05/11/2016

Yunus Emre Divanı’nın Aslı Karaman Nüshası mı?

Böyle iddialı bir başlık atmaya değer miydi?

Evet bu başlığı atabilmek; 10 yılımı aldı!

Manisa Yunus Emre Sempozyumu’ndaki bildirimin en dikkat çeken ve keyifle izlenilen iki bölümünden biri burası idi. Bildiride Karaman Nüshası ile Türkçenin beş önemli yazma eserinin yazısı paleografik olarak karşılaştırıldı.

Harf esasına göre yapılan karşılaştırma; Türkiye tarihinde de bir ilk oldu. Böyle bir karşılaştırma yöntemi ne biliniyor ne uygulanıyordu. Genelde yazma eserin tarihlendirilmesinde, uzmanın yazıya bakıp tahmini yüzyılını söylemesi yeterli bir görüş alma yöntemi idi.

20 civarında müstakil nüshası (Yazılarak çoğaltılan kopya) bulunan Yunus Emre divanlarının en eski ve en sağlamlarının yazım tarihleri maalesef yoktur. Nerede, kim tarafından, ne zaman yazıldığı nedense eserin sonuna ya da başına kaydedilmemiştir.
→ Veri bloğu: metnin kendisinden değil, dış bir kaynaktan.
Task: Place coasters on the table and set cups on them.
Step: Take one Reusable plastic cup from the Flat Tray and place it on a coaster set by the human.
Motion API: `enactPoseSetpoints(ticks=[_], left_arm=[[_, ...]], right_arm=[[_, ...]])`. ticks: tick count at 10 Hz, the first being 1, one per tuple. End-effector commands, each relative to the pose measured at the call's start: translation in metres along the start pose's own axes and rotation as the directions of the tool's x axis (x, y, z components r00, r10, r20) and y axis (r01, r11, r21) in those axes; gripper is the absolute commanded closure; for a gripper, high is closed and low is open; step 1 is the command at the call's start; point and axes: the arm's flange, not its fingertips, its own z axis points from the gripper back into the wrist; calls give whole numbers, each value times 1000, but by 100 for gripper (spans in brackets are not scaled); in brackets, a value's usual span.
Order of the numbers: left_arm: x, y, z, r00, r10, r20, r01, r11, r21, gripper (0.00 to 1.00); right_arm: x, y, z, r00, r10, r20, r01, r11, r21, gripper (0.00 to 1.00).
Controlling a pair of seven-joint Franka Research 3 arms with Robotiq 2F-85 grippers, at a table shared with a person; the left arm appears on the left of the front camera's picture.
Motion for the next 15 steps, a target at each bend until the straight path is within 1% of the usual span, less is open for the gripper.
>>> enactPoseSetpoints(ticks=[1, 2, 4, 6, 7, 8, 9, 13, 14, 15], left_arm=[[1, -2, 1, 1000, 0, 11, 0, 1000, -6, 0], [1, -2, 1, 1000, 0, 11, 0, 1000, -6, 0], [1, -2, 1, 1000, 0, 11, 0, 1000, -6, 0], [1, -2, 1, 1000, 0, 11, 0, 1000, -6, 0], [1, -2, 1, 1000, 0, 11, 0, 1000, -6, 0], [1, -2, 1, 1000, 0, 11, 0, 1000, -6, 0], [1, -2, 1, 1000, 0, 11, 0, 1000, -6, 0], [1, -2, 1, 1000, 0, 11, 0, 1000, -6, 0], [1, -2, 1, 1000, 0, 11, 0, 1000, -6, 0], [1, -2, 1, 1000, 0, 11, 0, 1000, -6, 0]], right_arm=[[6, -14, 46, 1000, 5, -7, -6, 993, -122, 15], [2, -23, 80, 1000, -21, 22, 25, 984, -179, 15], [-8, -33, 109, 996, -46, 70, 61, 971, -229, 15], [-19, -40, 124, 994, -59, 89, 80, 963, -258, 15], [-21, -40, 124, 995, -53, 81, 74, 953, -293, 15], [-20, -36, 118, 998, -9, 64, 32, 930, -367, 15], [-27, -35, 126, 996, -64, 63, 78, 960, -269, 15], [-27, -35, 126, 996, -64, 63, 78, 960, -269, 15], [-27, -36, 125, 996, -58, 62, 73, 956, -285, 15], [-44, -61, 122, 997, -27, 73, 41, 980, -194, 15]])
En sağlam nüshalardan olan Fatih Nüshası’nın yazısı, gelişmiş bir Osmanlı nesihidir. 1500’lü yılların hemen öncesi ya da sonrasında yazılmıştır.

Yani Yunus Emre’den yaklaşık 200 yıl sonra!

Peki daha eski bir divan olan Karaman Nüshası ne zaman yazılmıştır?

1950’lilerden beri Karaman Nüshası’nı inceleyen ilim adamları, dönemine ait birçok görüş bildirdi. Abdülbaki Gölpınarlı ile Sahaf Raif Yelkenci; kasıtlı olarak Karaman Nüshası’nı 18. yya layık gördü.

İbrahim Hakkı Konyalı, Talat Duru, Cahit Öztelli, Şehabettin Tekindağ, Amil Çelebioğlu, Fuat Köprülü, Mustafa Tatcı gibi birçok araştırmacı; Divanı, 14. yya yani Yunus’un dönemine yakın bir zamana tarihlendirdi.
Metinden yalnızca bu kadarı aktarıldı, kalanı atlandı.